Anne Kiremidjian, earthquake, professor of civil and environmental engineering, has been awarded the 2018 John Fritz Medal. The award, presented by the American Association of Engineering Societies (AAES), recognizes one individual each year for scientific or industrial achievements in the pure or applied sciences.
Kiremidjian received the award for her research in the field of probabilistic seismic risk assessment and for her leadership in the classroom, educating the next generation of earthquake engineers.
Kiremidjian’s research focuses on building resilient, sustainable cities that can withstand short and long term environmental stressors, including earthquakes.

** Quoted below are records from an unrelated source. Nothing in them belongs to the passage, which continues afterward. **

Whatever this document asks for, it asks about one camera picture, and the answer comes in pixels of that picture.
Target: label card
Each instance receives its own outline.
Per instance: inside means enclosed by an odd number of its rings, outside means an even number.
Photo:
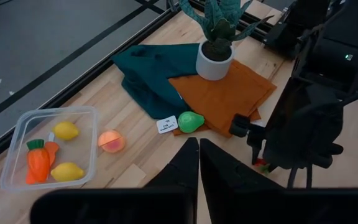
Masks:
[[[178,128],[178,122],[175,116],[157,121],[158,133],[163,134]]]

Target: white label
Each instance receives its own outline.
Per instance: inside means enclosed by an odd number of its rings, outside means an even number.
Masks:
[[[55,141],[55,134],[53,132],[50,132],[48,135],[48,141]]]
[[[175,116],[157,121],[158,133],[166,133],[178,128],[178,122]]]

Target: toy carrot
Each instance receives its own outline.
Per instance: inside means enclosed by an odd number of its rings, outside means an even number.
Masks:
[[[31,176],[37,182],[45,182],[49,175],[49,153],[44,148],[44,140],[35,139],[27,143],[27,165]]]
[[[56,152],[59,150],[59,145],[55,142],[47,141],[45,142],[44,149],[48,151],[49,165],[51,167],[53,162],[55,162]],[[30,170],[27,172],[27,177],[25,178],[25,182],[26,184],[35,184],[36,182]]]
[[[47,141],[45,142],[44,149],[46,149],[49,154],[49,165],[52,166],[53,162],[55,162],[55,155],[59,150],[59,145],[55,142]]]

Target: toy fruit
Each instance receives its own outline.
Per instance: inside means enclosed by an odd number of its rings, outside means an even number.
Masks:
[[[53,133],[57,138],[68,141],[75,138],[80,131],[73,123],[62,121],[53,127]]]
[[[55,162],[55,154],[59,150],[59,145],[55,142],[47,141],[44,144],[44,148],[47,150],[49,154],[49,164],[52,166],[53,162]]]
[[[37,182],[45,182],[49,175],[49,153],[44,148],[44,140],[34,139],[27,142],[27,165],[33,179]]]
[[[183,112],[178,118],[180,131],[192,133],[204,124],[204,117],[191,111]]]
[[[52,166],[53,162],[55,162],[55,157],[56,157],[55,154],[59,150],[59,145],[57,143],[55,143],[55,142],[47,141],[44,144],[44,149],[46,149],[47,152],[48,152],[49,165]],[[35,182],[36,182],[34,177],[31,174],[30,170],[27,173],[27,177],[25,178],[25,182],[27,184],[35,184]]]
[[[50,171],[50,175],[59,182],[78,180],[84,176],[84,171],[73,162],[64,162]]]
[[[107,152],[118,152],[125,147],[125,138],[117,131],[106,131],[99,136],[98,145]]]

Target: dark green towel
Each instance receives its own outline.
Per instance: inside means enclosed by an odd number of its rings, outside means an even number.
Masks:
[[[122,87],[154,119],[188,111],[168,79],[196,75],[198,44],[136,45],[111,60],[125,75]]]

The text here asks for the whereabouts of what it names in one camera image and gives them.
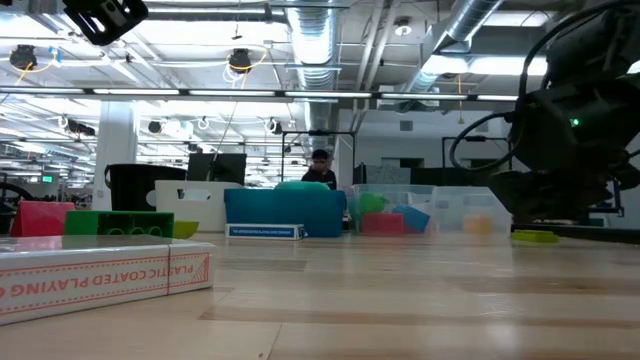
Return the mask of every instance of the white box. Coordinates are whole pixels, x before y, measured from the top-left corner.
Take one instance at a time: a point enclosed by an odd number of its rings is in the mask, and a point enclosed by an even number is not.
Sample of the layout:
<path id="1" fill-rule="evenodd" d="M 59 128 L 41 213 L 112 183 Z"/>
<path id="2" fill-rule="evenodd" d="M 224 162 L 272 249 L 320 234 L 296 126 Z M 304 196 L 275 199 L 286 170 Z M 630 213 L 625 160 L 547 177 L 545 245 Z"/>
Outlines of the white box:
<path id="1" fill-rule="evenodd" d="M 0 325 L 211 287 L 214 248 L 150 236 L 0 239 Z"/>
<path id="2" fill-rule="evenodd" d="M 156 209 L 172 212 L 175 221 L 199 222 L 199 232 L 221 233 L 226 223 L 224 190 L 239 188 L 242 185 L 217 181 L 157 180 Z"/>
<path id="3" fill-rule="evenodd" d="M 307 236 L 304 225 L 227 224 L 230 239 L 300 240 Z"/>

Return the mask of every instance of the cardboard box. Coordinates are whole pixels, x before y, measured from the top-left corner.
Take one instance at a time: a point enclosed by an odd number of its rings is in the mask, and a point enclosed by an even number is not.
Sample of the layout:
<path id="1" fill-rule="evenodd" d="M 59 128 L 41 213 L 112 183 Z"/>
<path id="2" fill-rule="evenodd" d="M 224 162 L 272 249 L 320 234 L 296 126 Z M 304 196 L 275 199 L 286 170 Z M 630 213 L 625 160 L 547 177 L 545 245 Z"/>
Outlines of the cardboard box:
<path id="1" fill-rule="evenodd" d="M 227 224 L 227 238 L 300 240 L 307 236 L 304 225 Z"/>
<path id="2" fill-rule="evenodd" d="M 151 236 L 0 239 L 0 325 L 211 287 L 214 248 Z"/>

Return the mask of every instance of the white column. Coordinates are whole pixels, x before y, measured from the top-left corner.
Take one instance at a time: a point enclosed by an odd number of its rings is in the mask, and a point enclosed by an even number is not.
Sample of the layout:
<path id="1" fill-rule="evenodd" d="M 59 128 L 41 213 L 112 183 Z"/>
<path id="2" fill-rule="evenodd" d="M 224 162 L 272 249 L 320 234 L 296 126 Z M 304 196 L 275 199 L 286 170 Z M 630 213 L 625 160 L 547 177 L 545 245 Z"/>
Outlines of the white column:
<path id="1" fill-rule="evenodd" d="M 93 210 L 111 210 L 111 191 L 105 185 L 104 169 L 109 164 L 136 163 L 139 128 L 140 120 L 133 102 L 102 102 L 93 179 Z"/>
<path id="2" fill-rule="evenodd" d="M 353 141 L 349 135 L 336 137 L 336 150 L 331 170 L 336 173 L 338 186 L 353 185 Z"/>

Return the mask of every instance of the green foam object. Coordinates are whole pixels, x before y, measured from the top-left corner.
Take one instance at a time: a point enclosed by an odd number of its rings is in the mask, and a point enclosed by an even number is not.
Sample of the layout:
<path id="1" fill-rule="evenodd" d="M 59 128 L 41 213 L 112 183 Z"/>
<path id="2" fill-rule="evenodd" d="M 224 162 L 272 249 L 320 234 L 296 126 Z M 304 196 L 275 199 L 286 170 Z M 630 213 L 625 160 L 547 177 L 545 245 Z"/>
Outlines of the green foam object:
<path id="1" fill-rule="evenodd" d="M 381 213 L 384 211 L 385 199 L 384 196 L 365 192 L 360 194 L 359 203 L 362 214 Z"/>
<path id="2" fill-rule="evenodd" d="M 308 181 L 287 181 L 276 185 L 277 190 L 331 190 L 327 184 Z"/>

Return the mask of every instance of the green lego brick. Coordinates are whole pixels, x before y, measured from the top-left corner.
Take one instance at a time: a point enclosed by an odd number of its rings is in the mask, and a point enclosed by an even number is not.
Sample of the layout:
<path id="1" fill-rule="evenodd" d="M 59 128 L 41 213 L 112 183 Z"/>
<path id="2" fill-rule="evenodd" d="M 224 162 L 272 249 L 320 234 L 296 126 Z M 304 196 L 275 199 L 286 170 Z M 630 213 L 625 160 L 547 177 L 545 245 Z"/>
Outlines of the green lego brick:
<path id="1" fill-rule="evenodd" d="M 68 211 L 65 235 L 153 235 L 173 237 L 173 213 L 153 211 Z"/>
<path id="2" fill-rule="evenodd" d="M 515 241 L 534 242 L 541 244 L 556 244 L 560 241 L 558 235 L 551 231 L 539 230 L 516 230 L 511 234 L 511 239 Z"/>

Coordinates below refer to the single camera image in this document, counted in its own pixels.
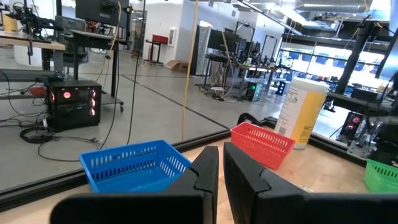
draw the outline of label
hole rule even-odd
[[[276,133],[291,137],[306,95],[306,91],[290,86],[275,127]]]
[[[293,139],[296,144],[308,143],[325,98],[324,93],[307,92],[291,86],[275,132]]]

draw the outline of yellow rope
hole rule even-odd
[[[195,13],[193,15],[193,25],[192,25],[192,40],[191,40],[191,52],[189,56],[189,64],[188,64],[188,71],[187,71],[187,81],[185,82],[185,94],[184,94],[184,104],[182,107],[182,140],[185,139],[185,108],[187,107],[187,98],[188,98],[188,85],[189,85],[189,76],[192,64],[192,55],[193,55],[193,45],[195,42],[195,31],[197,28],[197,15],[198,15],[198,3],[199,0],[196,0],[195,3]]]

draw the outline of workbench
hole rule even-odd
[[[2,45],[16,45],[16,46],[29,46],[29,38],[26,34],[10,33],[0,31],[0,44]],[[50,71],[50,60],[53,55],[54,70],[63,71],[63,52],[65,46],[56,41],[36,41],[32,43],[33,47],[42,49],[42,68],[43,70],[15,70],[15,69],[2,69],[2,72],[7,75],[7,78],[1,74],[0,82],[36,82],[36,78],[49,77],[54,75],[54,71]],[[34,99],[41,98],[35,95],[11,95],[0,96],[0,100],[15,100],[15,99]]]
[[[222,224],[233,223],[223,169],[223,144],[228,141],[230,138],[209,144],[218,146],[220,155],[217,223]],[[183,155],[193,161],[204,148],[198,147]],[[314,192],[360,193],[368,192],[363,180],[364,171],[365,168],[357,164],[308,145],[302,151],[293,150],[274,172],[296,186]],[[73,194],[84,193],[90,193],[88,185],[5,211],[0,213],[0,220],[3,224],[48,223],[52,208],[59,201]]]
[[[0,31],[0,44],[29,47],[29,37],[22,33]],[[63,71],[63,52],[65,46],[56,41],[33,40],[33,47],[42,49],[43,70],[50,70],[50,59],[53,54],[54,70]]]

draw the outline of tabletop
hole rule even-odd
[[[223,168],[223,144],[228,141],[230,141],[229,138],[210,144],[218,147],[220,156],[217,223],[222,224],[233,223]],[[204,146],[199,147],[184,152],[183,155],[193,161],[204,148]],[[314,192],[359,193],[368,191],[363,180],[364,171],[365,169],[359,165],[308,145],[304,150],[293,150],[285,158],[281,167],[274,172],[296,186],[310,189]],[[90,188],[87,185],[83,185],[8,210],[0,213],[0,220],[2,220],[3,224],[48,223],[52,208],[59,201],[67,196],[82,193],[90,193]]]
[[[17,34],[0,30],[0,44],[29,47],[29,38],[26,34]],[[51,43],[33,42],[32,46],[41,49],[65,50],[65,46],[56,41],[51,41]]]

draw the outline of plastic basket
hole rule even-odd
[[[79,159],[95,193],[160,192],[190,165],[163,140],[86,152]]]
[[[370,192],[398,192],[398,168],[368,159],[365,183]]]
[[[295,144],[290,138],[247,122],[234,127],[231,132],[232,143],[235,146],[271,169],[279,168]]]

Through the design and implementation of wireless sensors systems, the development of robust algorithms for structural damage diagnosis and several other evaluation techniques, Kiremidjian continues to expand conversations around creating strategic civil infrastructure systems, emphasizing the importance of social, political, and economic data in her findings.
Established in 1902, the John Fritz Medal is among the highest honors awarded an engineer, Kiremidjian joins a respected cadre of recipients, including Alexander Graham Bell and David Packard.
Graduating from Queens College of the City University of New York in Physics in 1972, she received her BS in civil engineering from Columbia University and moved to California and received her MS in structural engineering in 1973 from Stanford University and later her PhD from Stanford in 1977. She has been on many boards and committees.